Langsam nähern wir uns dem Fahrzeug. Enno bedeutet uns, hinter ihm zu bleiben. Er hält seine lange Stablampe wie eine Keule in der Hand, ohne Licht natürlich. Kerstin hält sich so nah neben Enno, als wolle sie ihn am liebsten überholen und vorpreschen. Ich bleibe gerne hinten.

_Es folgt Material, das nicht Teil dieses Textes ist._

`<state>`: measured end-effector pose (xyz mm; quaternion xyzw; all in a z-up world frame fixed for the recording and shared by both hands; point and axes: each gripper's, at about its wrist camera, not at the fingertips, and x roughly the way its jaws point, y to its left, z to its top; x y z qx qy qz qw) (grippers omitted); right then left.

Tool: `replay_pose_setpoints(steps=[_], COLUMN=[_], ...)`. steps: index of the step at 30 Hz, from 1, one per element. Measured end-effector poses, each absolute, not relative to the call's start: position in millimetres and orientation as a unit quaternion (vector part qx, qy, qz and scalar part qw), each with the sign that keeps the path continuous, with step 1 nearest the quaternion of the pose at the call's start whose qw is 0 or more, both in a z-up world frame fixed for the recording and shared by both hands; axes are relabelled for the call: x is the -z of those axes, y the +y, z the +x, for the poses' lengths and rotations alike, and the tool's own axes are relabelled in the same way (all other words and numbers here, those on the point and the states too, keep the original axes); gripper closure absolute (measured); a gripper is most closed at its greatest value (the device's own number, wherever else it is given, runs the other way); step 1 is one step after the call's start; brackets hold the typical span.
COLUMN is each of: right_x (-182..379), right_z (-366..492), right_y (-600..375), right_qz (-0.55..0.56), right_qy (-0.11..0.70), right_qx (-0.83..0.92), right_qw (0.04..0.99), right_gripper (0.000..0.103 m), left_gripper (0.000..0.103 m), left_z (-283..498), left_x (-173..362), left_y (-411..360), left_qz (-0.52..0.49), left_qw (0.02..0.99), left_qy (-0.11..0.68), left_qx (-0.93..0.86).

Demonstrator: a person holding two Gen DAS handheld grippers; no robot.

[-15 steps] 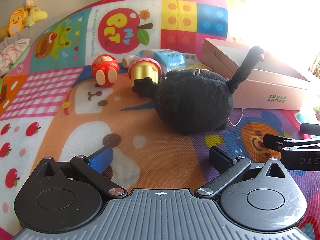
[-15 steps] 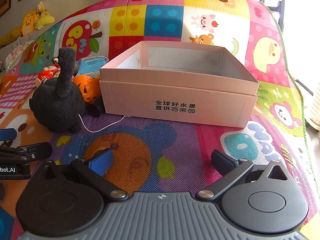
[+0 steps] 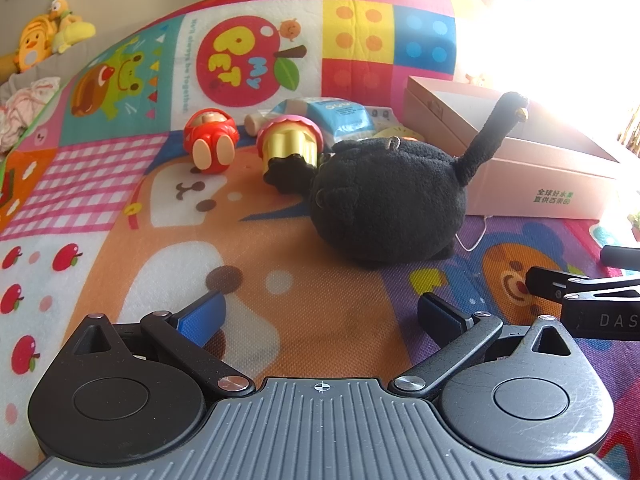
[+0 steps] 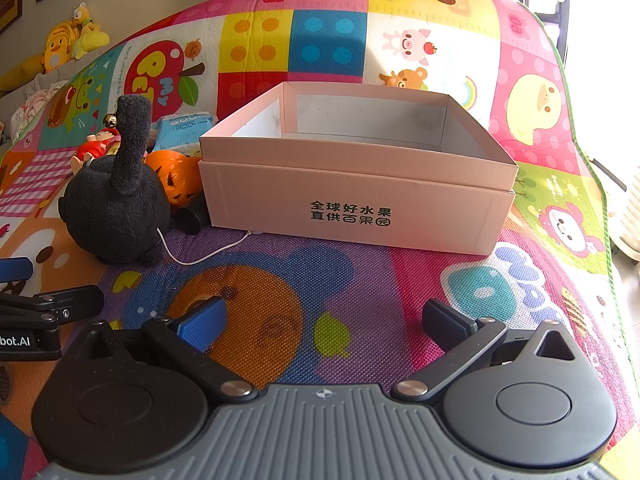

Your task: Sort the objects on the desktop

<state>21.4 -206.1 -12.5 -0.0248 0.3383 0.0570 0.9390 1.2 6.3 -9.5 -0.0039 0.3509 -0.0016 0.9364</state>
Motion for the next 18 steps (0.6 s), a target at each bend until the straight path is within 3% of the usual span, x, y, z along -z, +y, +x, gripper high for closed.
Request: replay_pose_setpoints(steps=[18], right_x=[9.0], right_z=[23.5], right_y=[-204.2], right_qz=[-0.029], right_qy=[0.384], right_qx=[-0.054], right_qw=[0.921], right_gripper=[0.0], left_gripper=[0.0], left_z=[2.7], left_x=[10.2], left_y=[8.7], left_qz=[-0.005], left_qw=[0.934], left_qy=[0.357], left_qx=[-0.002])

Immer näher kommen wir dem PKW. Es scheint ein älterer BMW zu sein. Drinnen sitzt jemand, vermutlich ein Mann. Das Kennzeichen erkenne ich nicht. Plötzlich leuchtet ein Licht beim Haus gegenüber dem parkenden Auto auf. Es ist eines der kleinen Häuser, die vor dem Krieg für die Arbeiter der Großbauern gebaut wurden. Links führt ein Plattenweg zur Haustür. Was den Bewegungsmelder ausgelöst hat, weiß ich nicht. Wir sehen weder Mensch noch Tier. Die Lampe beleuchtet etwa zehn Meter des Weges, dahinter herrscht umso schwärzere Dunkelheit. Jetzt jedoch kommen von der anderen Hausseite Geräusche. Dort könnte eine Terrasse sein. Das Licht geht wieder aus. Es knackt zwei- oder dreimal, so als ob Holz oder Kunststoff splittern. Vermutlich macht sich dort jemand an der Terrassentür zu schaffen. Unser Brandstifter?
Enno stößt mich an und hält Kerstin zurück.